If a line of the listing contains the string "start", return that line.

#### Data excerpt

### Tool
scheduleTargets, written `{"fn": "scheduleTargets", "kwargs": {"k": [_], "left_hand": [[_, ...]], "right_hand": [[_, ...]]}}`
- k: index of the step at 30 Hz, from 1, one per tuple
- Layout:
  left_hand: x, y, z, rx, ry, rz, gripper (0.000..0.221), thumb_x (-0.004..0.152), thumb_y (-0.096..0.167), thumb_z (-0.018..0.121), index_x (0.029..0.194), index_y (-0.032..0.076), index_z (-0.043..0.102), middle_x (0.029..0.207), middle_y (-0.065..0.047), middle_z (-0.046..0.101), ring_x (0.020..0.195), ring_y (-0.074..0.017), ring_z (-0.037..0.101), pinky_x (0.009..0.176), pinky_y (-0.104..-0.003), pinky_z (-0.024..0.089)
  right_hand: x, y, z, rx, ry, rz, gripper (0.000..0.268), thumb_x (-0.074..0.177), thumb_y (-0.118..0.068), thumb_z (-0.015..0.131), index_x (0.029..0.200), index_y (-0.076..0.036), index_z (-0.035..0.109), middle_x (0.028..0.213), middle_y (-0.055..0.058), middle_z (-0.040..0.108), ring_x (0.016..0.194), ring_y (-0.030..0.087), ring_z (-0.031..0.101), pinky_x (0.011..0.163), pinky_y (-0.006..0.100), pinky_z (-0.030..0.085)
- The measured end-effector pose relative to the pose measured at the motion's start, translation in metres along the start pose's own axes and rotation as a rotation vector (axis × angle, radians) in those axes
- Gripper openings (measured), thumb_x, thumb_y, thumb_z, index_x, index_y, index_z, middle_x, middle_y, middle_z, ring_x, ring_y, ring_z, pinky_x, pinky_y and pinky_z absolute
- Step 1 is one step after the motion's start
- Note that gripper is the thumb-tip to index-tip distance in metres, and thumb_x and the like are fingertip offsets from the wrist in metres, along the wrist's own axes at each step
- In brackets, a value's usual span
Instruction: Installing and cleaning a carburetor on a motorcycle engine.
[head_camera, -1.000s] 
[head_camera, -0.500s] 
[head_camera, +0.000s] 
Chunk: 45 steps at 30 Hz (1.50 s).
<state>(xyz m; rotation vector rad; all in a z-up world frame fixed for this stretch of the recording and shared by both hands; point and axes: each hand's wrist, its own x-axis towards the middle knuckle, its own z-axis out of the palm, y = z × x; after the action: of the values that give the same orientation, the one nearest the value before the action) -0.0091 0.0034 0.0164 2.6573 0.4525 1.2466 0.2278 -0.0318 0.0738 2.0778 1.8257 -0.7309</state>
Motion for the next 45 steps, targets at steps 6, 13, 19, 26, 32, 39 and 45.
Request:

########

Exercise output:
- The measured end-effector pose relative to the pose measured at the motion's start, translation in metres along the start pose's own axes and rotation as a rotation vector (axis × angle, radians) in those axes
- Step 1 is one step after the motion's start

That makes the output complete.